Young T cells are fast learners, according to McCaughtry et al. (page 2513). They finish part of their schooling in the thymus in just four days.
Upon entering the thymus, young T cells are first tested for correctly rearranged T cell receptors (TCRs). Those that pass the exam are selected for further training in the thymic medulla. There, T cells that react to self-antigens are killed off. The rest graduate into functional, proliferating adults.
This training program was previously estimated to last for two to three weeks. This notion was based on methods that did not differentiate between young T cells, mature T cells that reentered the thymus, and other thymic TCR-bearing immune cell subsets.
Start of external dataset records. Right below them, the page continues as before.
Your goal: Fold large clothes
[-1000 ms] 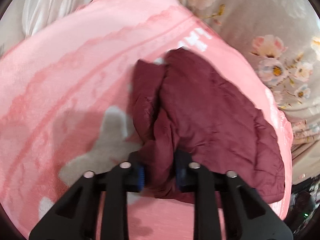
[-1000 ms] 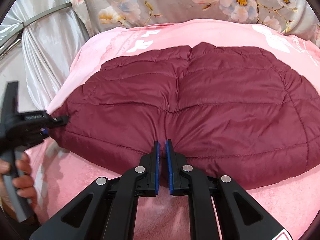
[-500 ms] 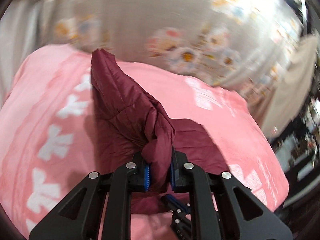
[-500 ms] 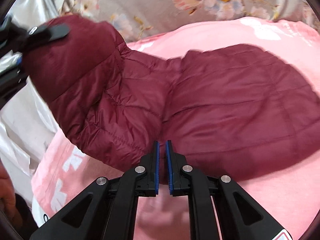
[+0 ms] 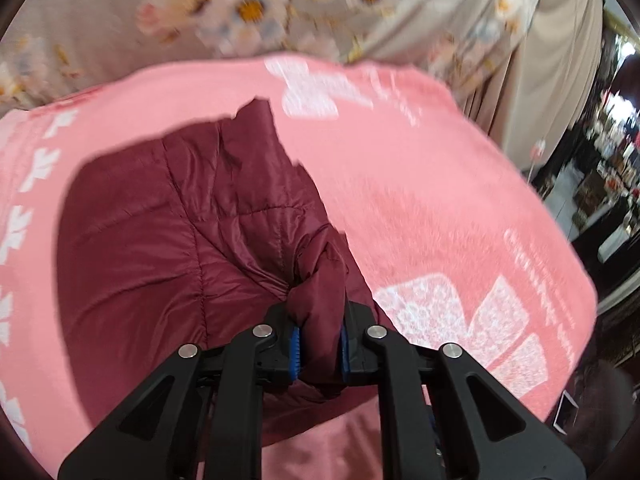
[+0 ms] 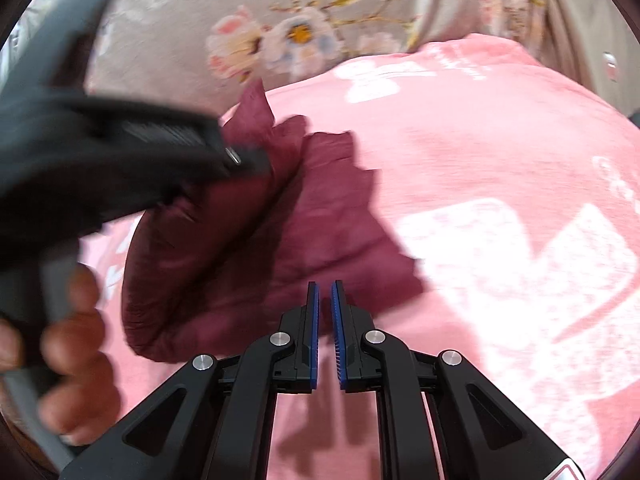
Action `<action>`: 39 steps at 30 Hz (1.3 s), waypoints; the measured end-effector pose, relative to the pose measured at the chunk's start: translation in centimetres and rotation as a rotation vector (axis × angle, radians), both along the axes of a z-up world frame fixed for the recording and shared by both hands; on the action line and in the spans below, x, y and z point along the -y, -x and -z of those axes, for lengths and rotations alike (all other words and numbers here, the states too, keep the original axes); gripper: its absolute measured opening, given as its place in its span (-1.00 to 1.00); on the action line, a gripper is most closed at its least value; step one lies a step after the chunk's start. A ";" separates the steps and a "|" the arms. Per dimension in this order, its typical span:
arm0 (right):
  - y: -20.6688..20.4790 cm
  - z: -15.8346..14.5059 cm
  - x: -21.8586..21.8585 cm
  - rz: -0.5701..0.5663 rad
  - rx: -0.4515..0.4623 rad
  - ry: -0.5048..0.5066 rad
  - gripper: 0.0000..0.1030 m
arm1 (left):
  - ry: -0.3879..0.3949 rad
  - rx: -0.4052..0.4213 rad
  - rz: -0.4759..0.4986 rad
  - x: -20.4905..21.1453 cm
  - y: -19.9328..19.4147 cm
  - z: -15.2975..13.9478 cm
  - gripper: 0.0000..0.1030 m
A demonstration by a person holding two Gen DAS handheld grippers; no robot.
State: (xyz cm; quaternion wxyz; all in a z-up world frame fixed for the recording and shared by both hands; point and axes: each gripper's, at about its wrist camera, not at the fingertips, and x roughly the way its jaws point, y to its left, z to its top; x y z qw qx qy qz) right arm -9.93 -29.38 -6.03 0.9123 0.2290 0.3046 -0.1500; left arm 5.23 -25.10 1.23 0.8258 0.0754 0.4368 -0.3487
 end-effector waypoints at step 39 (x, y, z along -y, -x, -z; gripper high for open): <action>-22.7 -5.3 7.6 -0.091 -0.065 -0.295 -0.84 | 0.098 -0.084 -0.403 -13.4 -15.6 -2.6 0.26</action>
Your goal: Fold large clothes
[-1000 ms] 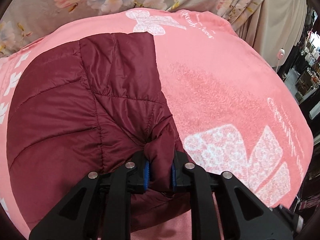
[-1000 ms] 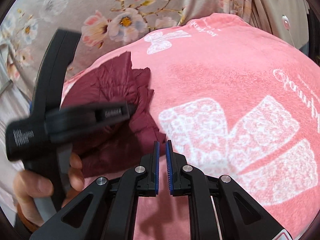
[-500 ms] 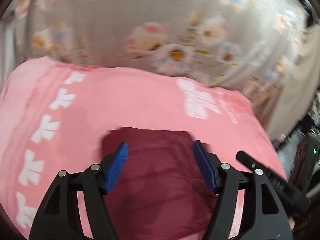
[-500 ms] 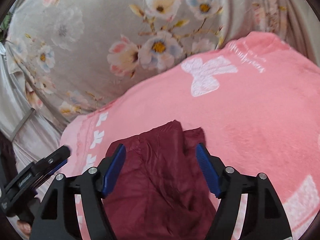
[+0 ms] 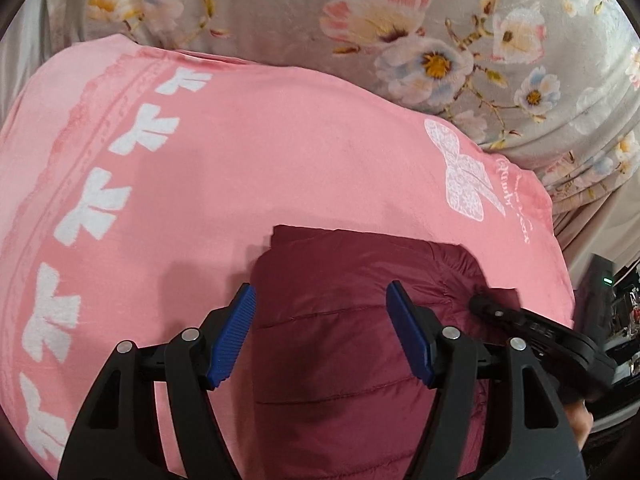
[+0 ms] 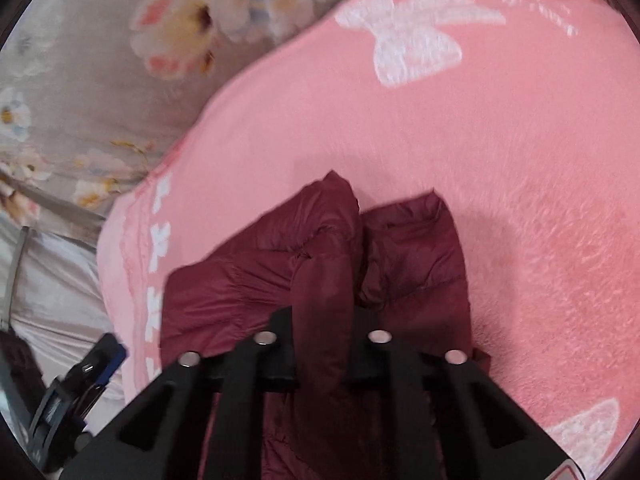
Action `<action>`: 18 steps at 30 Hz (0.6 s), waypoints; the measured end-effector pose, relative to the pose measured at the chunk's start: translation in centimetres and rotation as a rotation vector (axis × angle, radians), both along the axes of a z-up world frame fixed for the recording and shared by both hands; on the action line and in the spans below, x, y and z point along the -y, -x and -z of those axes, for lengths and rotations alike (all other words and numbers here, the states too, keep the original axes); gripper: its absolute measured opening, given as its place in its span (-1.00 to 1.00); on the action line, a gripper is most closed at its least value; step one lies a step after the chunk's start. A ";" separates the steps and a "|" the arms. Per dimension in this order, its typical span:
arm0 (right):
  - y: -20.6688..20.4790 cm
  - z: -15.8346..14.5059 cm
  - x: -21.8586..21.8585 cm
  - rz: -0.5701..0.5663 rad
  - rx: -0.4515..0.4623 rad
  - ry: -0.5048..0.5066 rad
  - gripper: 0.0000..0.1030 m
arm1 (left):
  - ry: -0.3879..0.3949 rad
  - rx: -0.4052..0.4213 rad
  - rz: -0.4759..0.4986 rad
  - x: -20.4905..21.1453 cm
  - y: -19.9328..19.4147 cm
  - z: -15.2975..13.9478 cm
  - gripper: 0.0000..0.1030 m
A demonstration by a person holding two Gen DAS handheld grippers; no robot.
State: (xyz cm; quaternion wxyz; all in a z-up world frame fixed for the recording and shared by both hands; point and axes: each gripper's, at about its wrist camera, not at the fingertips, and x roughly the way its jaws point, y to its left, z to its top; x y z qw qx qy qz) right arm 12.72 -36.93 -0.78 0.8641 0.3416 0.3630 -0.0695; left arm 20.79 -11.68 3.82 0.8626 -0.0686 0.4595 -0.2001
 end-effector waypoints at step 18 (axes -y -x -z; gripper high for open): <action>1.9 5.2 0.4 0.099 -0.025 0.280 -0.81 | -0.238 0.123 0.032 10.3 -0.5 6.5 0.45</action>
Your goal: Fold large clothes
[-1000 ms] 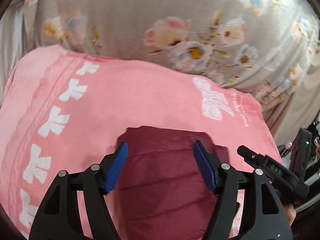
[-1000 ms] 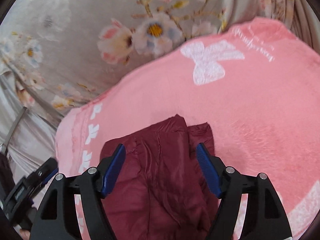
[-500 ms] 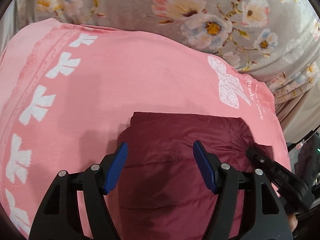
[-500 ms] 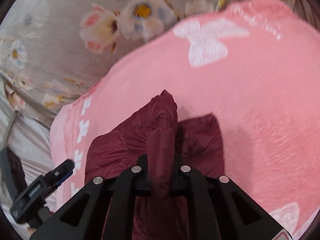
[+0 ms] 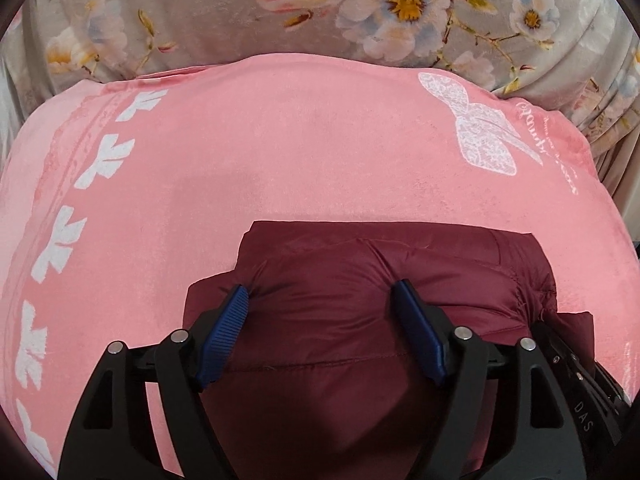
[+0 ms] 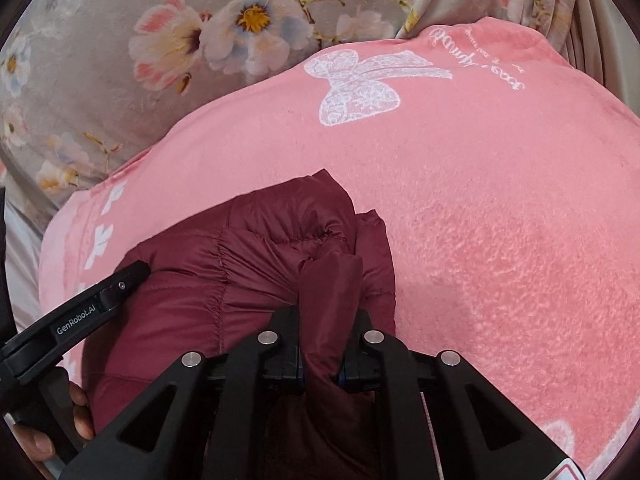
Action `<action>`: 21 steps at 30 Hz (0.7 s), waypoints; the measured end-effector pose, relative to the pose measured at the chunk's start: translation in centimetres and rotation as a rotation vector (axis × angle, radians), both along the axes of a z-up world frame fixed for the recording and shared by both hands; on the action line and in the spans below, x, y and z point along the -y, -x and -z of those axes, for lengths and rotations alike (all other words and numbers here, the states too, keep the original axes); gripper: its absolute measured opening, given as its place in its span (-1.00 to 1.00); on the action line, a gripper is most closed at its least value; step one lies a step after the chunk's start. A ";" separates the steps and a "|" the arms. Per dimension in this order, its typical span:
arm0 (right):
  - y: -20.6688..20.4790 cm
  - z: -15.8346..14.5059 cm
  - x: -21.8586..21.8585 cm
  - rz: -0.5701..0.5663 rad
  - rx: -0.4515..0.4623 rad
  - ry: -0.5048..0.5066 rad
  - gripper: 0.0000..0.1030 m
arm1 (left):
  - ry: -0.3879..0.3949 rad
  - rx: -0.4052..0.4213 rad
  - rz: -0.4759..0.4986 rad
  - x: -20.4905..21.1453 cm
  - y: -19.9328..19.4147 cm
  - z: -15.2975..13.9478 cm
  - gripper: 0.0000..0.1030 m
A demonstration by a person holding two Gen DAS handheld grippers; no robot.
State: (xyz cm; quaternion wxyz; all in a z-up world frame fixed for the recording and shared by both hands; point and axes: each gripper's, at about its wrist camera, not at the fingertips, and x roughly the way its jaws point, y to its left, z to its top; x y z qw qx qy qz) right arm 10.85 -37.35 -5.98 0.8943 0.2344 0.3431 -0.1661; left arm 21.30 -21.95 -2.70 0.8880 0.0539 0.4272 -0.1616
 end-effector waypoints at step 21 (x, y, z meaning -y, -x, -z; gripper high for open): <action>0.0 2.0 0.7 0.000 0.031 -0.036 -0.74 | -0.066 0.110 -0.012 1.5 0.4 2.2 0.73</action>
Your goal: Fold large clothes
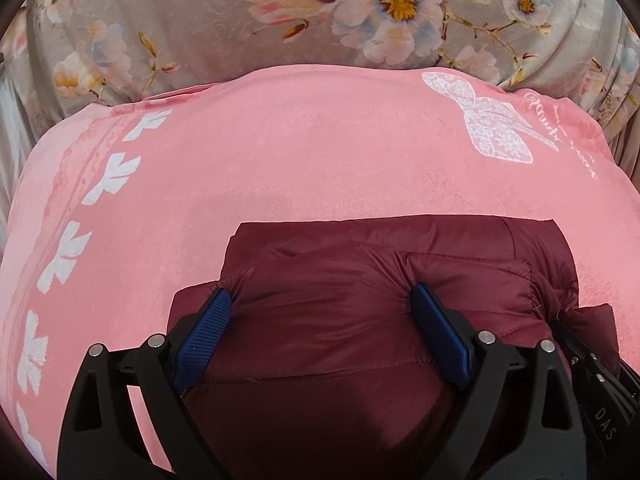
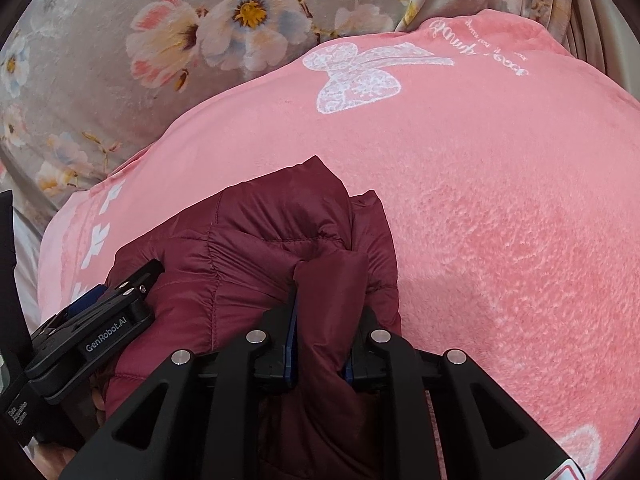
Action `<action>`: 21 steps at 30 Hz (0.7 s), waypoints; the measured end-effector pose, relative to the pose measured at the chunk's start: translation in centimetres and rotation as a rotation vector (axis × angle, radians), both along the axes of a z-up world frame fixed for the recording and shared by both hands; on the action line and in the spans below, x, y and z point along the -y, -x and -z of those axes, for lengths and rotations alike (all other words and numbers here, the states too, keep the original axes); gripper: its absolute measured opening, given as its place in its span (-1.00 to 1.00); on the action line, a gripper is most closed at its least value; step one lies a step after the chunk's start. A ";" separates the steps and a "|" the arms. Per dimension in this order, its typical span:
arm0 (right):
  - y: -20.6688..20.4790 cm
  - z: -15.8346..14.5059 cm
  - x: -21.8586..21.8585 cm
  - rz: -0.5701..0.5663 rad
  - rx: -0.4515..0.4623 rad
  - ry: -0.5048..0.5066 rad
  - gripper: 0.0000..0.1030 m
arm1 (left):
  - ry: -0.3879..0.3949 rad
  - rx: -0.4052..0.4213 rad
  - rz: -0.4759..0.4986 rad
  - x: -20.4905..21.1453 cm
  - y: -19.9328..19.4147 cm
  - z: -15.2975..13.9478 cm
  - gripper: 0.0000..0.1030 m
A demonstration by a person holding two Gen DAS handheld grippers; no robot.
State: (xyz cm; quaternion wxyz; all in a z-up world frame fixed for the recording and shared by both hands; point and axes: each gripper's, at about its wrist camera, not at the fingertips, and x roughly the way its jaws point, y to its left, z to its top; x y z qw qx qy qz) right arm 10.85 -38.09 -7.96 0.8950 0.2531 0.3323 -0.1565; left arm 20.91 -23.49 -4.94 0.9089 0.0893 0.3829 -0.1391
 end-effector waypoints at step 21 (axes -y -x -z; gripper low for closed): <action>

McCaughtry and colleagues now reanalyze the kinetics of T cell training with this distinction in mind. Maturation stages were identified by specific markers and by labeling proliferating cells with BrdU. The results revealed that T cells took just four days to pass through the medulla and enter the circulation.
The team also found that T cells were educated on a first-come, first-served basis. As they passed the first selection test, the cells shut off expression of a fluorescent protein, resulting in a gradual decrease in brightness. Only dim cells expressed receptors that mark exiting cells, suggesting that the emigration follows a first-in, first-out assembly-line pattern.
The authors now want to understand how the plumbing of the thymus helps T cells so rapidly sample the different self-antigens expressed by each epithelial cell.